Print, exactly as they appear, only the lines from the line that contains "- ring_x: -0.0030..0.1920" through the end of the listing.

==== Material provided

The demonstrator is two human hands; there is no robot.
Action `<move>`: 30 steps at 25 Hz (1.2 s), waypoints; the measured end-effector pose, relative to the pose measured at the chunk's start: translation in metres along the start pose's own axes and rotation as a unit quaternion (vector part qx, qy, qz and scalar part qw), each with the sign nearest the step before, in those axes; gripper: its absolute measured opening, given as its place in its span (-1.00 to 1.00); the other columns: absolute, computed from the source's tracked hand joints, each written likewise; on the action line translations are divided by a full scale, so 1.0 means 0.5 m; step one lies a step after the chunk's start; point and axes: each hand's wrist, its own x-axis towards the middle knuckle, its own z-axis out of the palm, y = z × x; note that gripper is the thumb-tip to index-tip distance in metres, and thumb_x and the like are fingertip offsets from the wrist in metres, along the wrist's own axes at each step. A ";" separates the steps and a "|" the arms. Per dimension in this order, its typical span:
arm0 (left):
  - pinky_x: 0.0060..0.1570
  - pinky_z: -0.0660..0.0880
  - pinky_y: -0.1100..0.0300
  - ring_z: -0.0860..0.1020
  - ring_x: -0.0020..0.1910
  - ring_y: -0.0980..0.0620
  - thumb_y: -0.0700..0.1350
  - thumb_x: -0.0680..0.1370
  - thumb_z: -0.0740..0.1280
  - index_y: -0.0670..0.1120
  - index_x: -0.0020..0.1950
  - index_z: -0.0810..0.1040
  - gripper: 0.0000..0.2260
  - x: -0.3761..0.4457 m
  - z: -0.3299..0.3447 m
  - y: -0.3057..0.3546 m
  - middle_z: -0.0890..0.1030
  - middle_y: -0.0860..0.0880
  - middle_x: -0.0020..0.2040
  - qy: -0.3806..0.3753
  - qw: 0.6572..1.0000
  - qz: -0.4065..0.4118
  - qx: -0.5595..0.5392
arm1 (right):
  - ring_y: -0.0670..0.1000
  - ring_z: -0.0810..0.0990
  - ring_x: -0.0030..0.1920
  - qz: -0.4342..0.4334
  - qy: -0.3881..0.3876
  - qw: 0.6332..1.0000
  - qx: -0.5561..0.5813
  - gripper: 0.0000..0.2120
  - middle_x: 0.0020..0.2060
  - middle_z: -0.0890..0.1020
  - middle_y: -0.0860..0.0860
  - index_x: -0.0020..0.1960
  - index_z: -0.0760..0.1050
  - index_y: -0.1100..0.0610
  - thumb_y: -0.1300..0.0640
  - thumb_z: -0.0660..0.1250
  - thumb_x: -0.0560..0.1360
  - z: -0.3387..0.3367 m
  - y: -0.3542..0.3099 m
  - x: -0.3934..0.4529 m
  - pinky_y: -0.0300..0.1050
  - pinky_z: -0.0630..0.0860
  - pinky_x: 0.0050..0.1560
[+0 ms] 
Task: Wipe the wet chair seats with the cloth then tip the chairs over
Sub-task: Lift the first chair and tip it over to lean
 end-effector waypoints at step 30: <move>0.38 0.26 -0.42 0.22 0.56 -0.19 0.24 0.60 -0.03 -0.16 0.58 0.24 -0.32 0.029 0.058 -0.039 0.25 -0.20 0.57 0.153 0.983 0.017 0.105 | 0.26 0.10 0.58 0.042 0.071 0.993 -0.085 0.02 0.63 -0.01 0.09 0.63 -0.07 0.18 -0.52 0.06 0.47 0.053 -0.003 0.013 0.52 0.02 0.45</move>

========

Expected output ::
  - ring_x: -0.0030..0.1920
  - qz: -0.4342..0.4334
  - qy: -0.3881..0.3876
  - qw: 0.6332..1.0000
  - qx: -0.5561..0.5813
  - gripper: 0.0000..0.2120
  - middle_x: 0.0020..0.2060
  - middle_z: -0.0890..0.1020
  - middle_y: -0.0860..0.0860
  - index_x: -0.0020..0.1960
  - index_z: -0.0760..0.1050
  - index_y: -0.1100..0.0610
  - thumb_y: -0.1300..0.0640
  - thumb_z: -0.0660..0.1250
  - thumb_x: -0.0560..0.1360
  - z: -0.3387..0.3367 m
  - y: -0.3542..0.3099 m
  - x: -0.3934..0.4529 m
  - pinky_y: -0.0300..0.1050
  - pinky_z: -0.0630..0.0860
  - pinky_x: 0.0050..0.1560
[+0 ms] 
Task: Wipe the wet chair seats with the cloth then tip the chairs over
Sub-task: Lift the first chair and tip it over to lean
 end-effector waypoints at step 30: <move>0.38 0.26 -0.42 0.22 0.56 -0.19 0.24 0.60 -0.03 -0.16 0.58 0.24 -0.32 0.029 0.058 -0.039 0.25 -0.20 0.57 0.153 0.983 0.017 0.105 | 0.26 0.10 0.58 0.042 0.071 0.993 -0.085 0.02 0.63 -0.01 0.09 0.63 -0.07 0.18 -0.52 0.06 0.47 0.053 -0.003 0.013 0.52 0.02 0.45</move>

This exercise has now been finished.